## What to work on
Count the lines in the records below that contain the word "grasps", and give only that count.
BEGIN
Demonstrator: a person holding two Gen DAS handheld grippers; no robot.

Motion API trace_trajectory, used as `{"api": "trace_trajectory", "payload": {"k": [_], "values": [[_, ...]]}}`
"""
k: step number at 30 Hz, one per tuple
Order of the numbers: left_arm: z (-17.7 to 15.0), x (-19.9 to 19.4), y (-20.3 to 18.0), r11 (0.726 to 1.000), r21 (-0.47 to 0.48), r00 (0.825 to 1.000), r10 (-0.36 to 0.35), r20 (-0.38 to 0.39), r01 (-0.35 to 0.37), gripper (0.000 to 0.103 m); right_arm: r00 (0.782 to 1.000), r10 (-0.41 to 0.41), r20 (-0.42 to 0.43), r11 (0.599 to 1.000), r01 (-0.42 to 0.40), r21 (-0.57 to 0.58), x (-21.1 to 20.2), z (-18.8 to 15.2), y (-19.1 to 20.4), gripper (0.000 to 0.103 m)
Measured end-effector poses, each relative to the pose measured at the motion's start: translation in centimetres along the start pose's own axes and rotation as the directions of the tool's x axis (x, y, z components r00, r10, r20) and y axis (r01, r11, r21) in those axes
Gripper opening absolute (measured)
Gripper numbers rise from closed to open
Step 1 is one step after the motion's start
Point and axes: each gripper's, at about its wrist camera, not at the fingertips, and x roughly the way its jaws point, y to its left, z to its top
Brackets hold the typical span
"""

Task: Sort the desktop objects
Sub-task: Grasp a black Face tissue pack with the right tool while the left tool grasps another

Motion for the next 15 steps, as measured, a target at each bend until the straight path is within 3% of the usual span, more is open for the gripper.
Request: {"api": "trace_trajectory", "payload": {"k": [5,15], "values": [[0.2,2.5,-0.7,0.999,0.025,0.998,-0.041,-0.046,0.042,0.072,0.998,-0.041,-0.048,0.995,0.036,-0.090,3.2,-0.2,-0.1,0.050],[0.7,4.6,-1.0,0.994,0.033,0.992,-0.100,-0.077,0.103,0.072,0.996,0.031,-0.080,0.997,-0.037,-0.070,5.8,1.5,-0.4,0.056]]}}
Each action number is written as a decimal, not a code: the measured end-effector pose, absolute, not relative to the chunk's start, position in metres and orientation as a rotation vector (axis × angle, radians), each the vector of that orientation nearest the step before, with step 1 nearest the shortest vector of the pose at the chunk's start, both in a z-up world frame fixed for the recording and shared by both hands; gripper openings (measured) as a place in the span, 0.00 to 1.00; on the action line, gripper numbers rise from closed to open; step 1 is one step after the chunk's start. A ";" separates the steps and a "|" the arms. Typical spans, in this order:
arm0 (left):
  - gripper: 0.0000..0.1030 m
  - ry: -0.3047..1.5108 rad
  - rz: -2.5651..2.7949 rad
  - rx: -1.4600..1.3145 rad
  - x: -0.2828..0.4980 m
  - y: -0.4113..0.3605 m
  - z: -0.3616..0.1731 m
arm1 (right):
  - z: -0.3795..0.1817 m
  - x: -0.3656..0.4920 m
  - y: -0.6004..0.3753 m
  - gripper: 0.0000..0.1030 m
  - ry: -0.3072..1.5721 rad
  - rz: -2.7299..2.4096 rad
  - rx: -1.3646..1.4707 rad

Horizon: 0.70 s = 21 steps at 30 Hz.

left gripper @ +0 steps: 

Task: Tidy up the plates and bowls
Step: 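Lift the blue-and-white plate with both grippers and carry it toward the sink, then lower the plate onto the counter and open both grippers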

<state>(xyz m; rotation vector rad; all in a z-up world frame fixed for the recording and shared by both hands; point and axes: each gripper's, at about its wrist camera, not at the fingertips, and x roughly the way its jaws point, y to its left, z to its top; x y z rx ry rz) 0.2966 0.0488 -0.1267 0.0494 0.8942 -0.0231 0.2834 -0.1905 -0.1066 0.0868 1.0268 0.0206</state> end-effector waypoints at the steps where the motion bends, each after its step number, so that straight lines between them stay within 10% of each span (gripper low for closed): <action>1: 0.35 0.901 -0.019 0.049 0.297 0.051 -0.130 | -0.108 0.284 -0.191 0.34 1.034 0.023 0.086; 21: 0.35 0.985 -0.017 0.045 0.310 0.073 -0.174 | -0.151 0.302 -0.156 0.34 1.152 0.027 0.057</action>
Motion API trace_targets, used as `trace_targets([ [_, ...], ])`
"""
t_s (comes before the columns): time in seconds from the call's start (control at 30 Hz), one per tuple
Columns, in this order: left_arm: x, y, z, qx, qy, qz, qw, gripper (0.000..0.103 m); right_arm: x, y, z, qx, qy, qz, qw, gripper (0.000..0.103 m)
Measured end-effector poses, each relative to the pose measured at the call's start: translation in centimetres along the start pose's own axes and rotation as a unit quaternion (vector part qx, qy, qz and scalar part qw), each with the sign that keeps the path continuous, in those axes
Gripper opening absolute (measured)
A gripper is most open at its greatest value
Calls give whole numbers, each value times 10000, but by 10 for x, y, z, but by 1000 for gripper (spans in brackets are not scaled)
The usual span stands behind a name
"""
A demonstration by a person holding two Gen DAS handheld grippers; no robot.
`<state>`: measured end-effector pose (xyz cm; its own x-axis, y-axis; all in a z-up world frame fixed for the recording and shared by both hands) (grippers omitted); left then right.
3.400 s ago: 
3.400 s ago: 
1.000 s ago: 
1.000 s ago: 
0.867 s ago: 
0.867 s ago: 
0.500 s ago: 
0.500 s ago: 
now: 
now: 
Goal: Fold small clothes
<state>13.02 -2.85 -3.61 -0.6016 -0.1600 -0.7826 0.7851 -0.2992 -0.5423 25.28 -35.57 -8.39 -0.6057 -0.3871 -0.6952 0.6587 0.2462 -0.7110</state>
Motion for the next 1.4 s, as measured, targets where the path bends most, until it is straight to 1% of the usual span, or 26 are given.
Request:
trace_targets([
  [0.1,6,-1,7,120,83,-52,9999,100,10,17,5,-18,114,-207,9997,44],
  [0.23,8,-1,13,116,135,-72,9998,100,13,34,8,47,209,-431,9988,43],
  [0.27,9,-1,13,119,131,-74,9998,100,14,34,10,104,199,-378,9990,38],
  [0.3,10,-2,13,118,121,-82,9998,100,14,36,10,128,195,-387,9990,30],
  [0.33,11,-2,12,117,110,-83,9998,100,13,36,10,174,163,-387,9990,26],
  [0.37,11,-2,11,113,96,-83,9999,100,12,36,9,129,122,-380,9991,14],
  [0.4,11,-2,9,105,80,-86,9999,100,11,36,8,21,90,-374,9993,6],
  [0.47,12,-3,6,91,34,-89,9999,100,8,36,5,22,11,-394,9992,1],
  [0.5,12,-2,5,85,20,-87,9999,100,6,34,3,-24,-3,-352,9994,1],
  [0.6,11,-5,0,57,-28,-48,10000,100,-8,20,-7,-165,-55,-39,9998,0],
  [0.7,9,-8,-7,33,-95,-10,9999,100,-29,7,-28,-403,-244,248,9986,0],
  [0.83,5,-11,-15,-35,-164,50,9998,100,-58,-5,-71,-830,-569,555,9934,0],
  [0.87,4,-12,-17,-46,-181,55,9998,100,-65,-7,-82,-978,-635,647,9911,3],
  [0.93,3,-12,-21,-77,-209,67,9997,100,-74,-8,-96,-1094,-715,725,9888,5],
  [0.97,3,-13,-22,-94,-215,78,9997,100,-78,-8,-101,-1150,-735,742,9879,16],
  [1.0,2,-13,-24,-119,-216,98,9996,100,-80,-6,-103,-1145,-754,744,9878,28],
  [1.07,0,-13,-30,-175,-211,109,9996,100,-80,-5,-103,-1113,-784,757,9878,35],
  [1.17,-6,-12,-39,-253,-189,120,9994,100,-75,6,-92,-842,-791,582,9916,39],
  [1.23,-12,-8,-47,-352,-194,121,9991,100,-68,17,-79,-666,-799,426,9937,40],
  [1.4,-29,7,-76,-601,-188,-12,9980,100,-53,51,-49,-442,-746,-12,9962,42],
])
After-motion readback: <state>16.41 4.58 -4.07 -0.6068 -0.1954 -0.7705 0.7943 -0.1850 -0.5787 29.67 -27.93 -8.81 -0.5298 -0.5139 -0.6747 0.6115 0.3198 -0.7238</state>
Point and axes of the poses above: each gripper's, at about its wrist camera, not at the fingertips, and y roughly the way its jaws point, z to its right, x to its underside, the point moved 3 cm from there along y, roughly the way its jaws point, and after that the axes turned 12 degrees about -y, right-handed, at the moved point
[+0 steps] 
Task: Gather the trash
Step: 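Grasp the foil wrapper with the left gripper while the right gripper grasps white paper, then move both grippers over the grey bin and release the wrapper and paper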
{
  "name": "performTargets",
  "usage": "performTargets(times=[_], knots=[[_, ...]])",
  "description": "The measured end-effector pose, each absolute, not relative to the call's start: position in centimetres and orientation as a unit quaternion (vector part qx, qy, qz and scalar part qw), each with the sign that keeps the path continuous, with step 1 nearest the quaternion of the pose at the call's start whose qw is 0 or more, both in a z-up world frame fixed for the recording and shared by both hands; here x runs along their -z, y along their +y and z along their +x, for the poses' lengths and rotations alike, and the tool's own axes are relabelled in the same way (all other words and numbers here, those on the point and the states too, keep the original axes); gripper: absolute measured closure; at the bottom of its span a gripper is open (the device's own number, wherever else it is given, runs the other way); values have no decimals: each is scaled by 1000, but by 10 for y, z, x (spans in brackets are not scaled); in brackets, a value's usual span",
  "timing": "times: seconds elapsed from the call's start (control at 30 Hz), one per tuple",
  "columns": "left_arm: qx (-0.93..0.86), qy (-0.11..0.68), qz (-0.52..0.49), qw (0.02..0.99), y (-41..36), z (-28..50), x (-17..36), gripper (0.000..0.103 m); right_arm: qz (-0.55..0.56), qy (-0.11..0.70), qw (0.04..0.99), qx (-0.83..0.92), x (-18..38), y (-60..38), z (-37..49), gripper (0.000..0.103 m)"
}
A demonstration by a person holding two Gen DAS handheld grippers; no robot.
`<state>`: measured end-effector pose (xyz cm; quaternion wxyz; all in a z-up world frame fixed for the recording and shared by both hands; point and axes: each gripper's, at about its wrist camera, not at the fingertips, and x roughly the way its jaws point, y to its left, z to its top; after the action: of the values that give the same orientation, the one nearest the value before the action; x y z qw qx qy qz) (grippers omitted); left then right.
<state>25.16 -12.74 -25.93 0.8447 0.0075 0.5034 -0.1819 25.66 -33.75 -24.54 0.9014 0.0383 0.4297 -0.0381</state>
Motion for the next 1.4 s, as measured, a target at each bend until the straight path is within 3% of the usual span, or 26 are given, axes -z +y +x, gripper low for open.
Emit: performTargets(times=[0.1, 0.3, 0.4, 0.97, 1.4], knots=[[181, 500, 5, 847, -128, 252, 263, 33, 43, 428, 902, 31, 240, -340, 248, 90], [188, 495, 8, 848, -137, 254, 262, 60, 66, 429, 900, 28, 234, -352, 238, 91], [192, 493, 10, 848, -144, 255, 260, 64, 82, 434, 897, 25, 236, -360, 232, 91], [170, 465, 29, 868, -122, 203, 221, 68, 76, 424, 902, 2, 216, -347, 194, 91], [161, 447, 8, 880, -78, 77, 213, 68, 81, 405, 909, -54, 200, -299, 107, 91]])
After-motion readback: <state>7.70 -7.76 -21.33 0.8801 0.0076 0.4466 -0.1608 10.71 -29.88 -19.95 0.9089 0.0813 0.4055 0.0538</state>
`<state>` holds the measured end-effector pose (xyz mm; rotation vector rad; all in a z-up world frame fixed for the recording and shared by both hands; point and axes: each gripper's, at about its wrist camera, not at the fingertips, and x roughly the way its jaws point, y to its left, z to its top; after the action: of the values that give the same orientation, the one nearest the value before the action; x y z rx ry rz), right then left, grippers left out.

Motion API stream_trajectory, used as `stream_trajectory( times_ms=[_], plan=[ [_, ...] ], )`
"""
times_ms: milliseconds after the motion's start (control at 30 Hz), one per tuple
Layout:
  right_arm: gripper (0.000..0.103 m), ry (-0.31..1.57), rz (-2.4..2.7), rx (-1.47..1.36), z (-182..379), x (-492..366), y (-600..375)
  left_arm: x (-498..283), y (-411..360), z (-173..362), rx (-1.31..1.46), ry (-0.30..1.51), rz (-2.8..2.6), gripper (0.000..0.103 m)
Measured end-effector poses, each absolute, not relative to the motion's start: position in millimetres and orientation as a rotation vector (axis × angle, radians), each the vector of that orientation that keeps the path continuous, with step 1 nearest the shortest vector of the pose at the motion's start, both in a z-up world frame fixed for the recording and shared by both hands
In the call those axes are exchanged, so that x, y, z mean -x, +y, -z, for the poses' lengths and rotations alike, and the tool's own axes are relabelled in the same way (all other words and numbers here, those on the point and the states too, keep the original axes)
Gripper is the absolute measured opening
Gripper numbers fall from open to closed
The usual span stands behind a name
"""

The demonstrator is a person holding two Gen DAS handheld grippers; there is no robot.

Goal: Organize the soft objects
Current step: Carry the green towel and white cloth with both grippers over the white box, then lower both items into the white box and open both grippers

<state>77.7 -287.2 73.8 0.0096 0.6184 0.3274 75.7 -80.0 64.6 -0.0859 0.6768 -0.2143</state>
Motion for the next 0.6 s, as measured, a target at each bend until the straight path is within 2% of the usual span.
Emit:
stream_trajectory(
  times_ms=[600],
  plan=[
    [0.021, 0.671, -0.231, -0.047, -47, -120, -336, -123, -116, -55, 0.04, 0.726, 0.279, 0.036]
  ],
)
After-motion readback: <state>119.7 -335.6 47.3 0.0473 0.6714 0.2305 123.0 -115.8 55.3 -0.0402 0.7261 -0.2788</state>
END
## Completed task
2